Flavio Bolsonaro esteve reunido com Donald Trump na Casa Branca para mostrar aos brasileiros que tem apoio americano à sua campanha para presidente. Ele também levou assuntos importantes para o Brasil, como a classificação do Comando Vermelho (CV) e do Primeiro Comando da Capital (PCC) como organizações terroristas.

O senador disse que pediu diretamente a Trump para colocar as facções brasileiras na lista global de combate ao terrorismo. O secretário de Estado americano Marco Rubio confirmou a classificação do PCC e do CV como "terroristas globais especialmente designados" e como "organizações terroristas estrangeiras", o que aconteceu poucas horas depois do encontro entre Flavio e Rubio. O senador ainda comemorou a notícia em sua rede social X: "Grande dia" com um polegar para cima.

Em um vídeo publicado nas redes sociais, Flavio agradeceu ao governo americano, dizendo que o anúncio foi feito a pedido dele. "Agradeço a Trump e Rubio por atenderem rapidamente o meu pedido em nome do povo brasileiro. Agora é com a gente aqui no Brasil e, em 2027, vamos libertar você, porque você merece ser livre desse governo."

Tarifas

Sobre as tarifas de 25% propostas pelo governo americano para o Brasil, o senador disse que pediu diretamente ao presidente dos Estados Unidos para não taxar as empresas brasileiras.

O Representante Comercial dos Estados Unidos (USTR) terminou, na segunda-feira (1º), uma investigação que classifica as políticas e práticas do governo brasileiro como irrazoáveis. Por causa disso, o governo americano sugeriu aplicar uma tarifa de 25% sobre mercadorias do Brasil, dizendo que as ações brasileiras prejudicam e limitam o comércio dos EUA.

O presidente Luiz Inácio Lula da Silva (PT) criticou nesta terça-feira (2) Flavio e sua família ao comentar a proposta de taxar os produtos brasileiros: "Os filhos do Bolsonaro conseguem ser piores que ele. São traidores. O que merecem os traidores da pátria que vão pedir intervenção de um país no nosso povo", afirmou.

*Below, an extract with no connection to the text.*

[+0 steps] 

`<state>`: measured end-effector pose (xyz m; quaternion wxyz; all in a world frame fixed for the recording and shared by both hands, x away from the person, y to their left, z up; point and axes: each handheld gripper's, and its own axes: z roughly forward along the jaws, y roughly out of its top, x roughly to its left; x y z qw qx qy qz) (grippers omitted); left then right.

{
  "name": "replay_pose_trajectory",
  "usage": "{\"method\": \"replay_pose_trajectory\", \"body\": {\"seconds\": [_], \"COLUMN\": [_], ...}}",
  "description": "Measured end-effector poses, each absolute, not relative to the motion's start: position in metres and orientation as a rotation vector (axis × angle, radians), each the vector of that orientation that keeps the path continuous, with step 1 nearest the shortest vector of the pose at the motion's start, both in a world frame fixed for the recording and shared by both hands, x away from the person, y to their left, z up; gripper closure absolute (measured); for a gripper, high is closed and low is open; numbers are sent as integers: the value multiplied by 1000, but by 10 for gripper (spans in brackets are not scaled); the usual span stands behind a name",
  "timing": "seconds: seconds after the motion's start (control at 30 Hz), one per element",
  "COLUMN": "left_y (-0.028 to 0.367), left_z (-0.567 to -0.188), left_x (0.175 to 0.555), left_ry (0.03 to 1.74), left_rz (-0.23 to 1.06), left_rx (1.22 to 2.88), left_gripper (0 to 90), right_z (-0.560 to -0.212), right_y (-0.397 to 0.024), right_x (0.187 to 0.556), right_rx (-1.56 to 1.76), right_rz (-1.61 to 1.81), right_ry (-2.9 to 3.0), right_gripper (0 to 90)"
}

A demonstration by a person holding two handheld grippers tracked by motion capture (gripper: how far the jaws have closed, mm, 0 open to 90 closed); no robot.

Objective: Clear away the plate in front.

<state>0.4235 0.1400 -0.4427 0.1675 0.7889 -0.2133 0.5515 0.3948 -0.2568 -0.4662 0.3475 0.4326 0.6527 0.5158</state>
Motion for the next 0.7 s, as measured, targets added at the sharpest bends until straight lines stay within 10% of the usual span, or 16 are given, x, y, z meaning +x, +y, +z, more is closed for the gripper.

Segundo Lula, apesar de Flavio ter negado apoio à nova taxação contra o Brasil, as declarações públicas feitas por ele e sua família após o tarifaço de 2025 mostram o contrário. O presidente citou manifestações dos filhos do ex-presidente agradecendo a Donald Trump depois do anúncio das sanções e disse que o deputado federal cassado Eduardo Bolsonaro, terceiro filho de Jair, também teria elogiado o presidente norte-americano e defendido a aplicação da Lei Magnitsky contra autoridades brasileiras.